The RNN processes the sequence step by step, and we use the last output to classify the whole sequence.

Examples
This creates a model that takes sequences where each item has 10 features, uses 20 hidden units in the RNN, and classifies into 3 classes.
PyTorch
model = SequenceClassifier(input_size=10, hidden_size=20, num_classes=3)
Here, we pass a batch of 5 sequences, each 7 steps long, with 10 features per step. The output will have shape (5, 3) for 3 classes.
PyTorch
output = model(torch.randn(5, 7, 10))
Sample Model

This program creates a simple RNN model to classify sequences into two classes. It trains on random data for 5 steps and prints loss and accuracy.

PyTorch
import torch
import torch.nn as nn
import torch.optim as optim

# Define the model
class SequenceClassifier(nn.Module):
    def __init__(self, input_size, hidden_size, num_classes):
        super(SequenceClassifier, self).__init__()
        self.rnn = nn.RNN(input_size, hidden_size, batch_first=True)
        self.fc = nn.Linear(hidden_size, num_classes)

    def forward(self, x):
        out, _ = self.rnn(x)
        out = out[:, -1, :]
        out = self.fc(out)
        return out

# Parameters
input_size = 5
hidden_size = 10
num_classes = 2
batch_size = 4
seq_length = 6

# Create model, loss, optimizer
model = SequenceClassifier(input_size, hidden_size, num_classes)
criterion = nn.CrossEntropyLoss()
optimizer = optim.Adam(model.parameters(), lr=0.01)
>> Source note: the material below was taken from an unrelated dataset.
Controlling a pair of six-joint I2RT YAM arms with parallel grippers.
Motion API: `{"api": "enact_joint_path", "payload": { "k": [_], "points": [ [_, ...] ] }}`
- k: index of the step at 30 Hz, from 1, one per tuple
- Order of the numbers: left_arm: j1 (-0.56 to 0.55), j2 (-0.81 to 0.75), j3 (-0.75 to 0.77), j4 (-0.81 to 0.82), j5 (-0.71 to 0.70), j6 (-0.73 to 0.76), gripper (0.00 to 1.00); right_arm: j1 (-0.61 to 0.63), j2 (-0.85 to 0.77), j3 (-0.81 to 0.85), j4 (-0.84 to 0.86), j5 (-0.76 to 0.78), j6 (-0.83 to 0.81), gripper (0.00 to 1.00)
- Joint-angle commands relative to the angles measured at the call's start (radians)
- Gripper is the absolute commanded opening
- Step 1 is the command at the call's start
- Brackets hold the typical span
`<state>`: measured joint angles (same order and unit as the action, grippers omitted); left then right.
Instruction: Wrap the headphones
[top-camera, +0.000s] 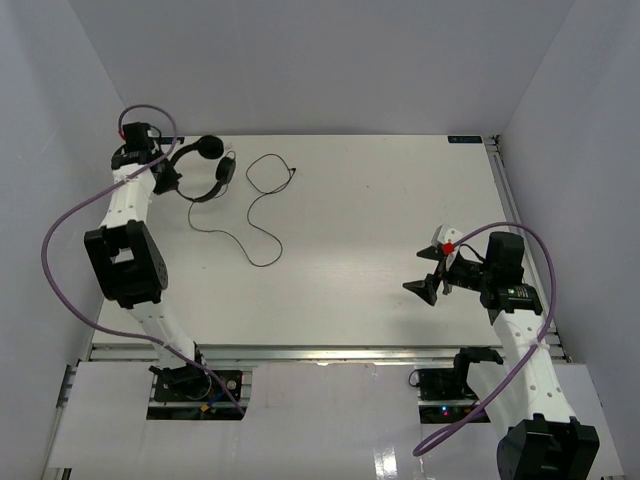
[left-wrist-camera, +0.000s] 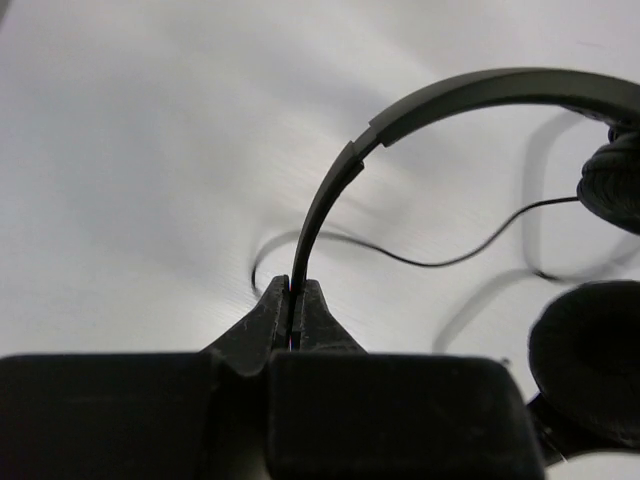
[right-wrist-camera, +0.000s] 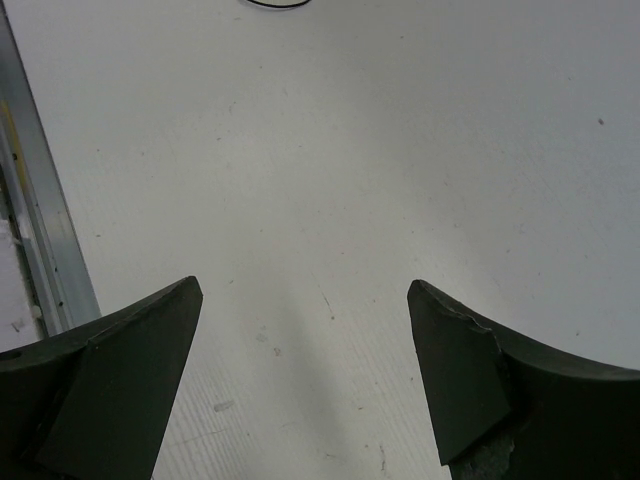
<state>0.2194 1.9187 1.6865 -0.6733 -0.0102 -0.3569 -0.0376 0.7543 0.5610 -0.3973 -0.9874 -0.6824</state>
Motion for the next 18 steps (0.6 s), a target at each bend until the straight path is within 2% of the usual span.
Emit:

# Dummy data: batch of 4 sequences, each 6 steps, each step 5 features
inputs = torch.randn(batch_size, seq_length, input_size)
# Labels: 4 labels for the batch
labels = torch.tensor([0, 1, 0, 1])

# Training loop for 5 epochs
for epoch in range(5):
    optimizer.zero_grad()
    outputs = model(inputs)
    loss = criterion(outputs, labels)
    loss.backward()
    optimizer.step()
    _, predicted = torch.max(outputs, 1)
    accuracy = (predicted == labels).float().mean()
    print(f"Epoch {epoch+1}, Loss: {loss.item():.4f}, Accuracy: {accuracy.item():.4f}")
OutputSuccess
Important Notes

Sequence length and batch size can vary depending on your data.

RNNs can be replaced with LSTM or GRU for better performance on longer sequences.

Always check that your input data shape matches the model's expected input.

Summary

Sequence classification labels whole sequences, not just single items.

RNNs process sequences step by step and help capture order information.

The last output of the RNN is used to predict the class of the entire sequence.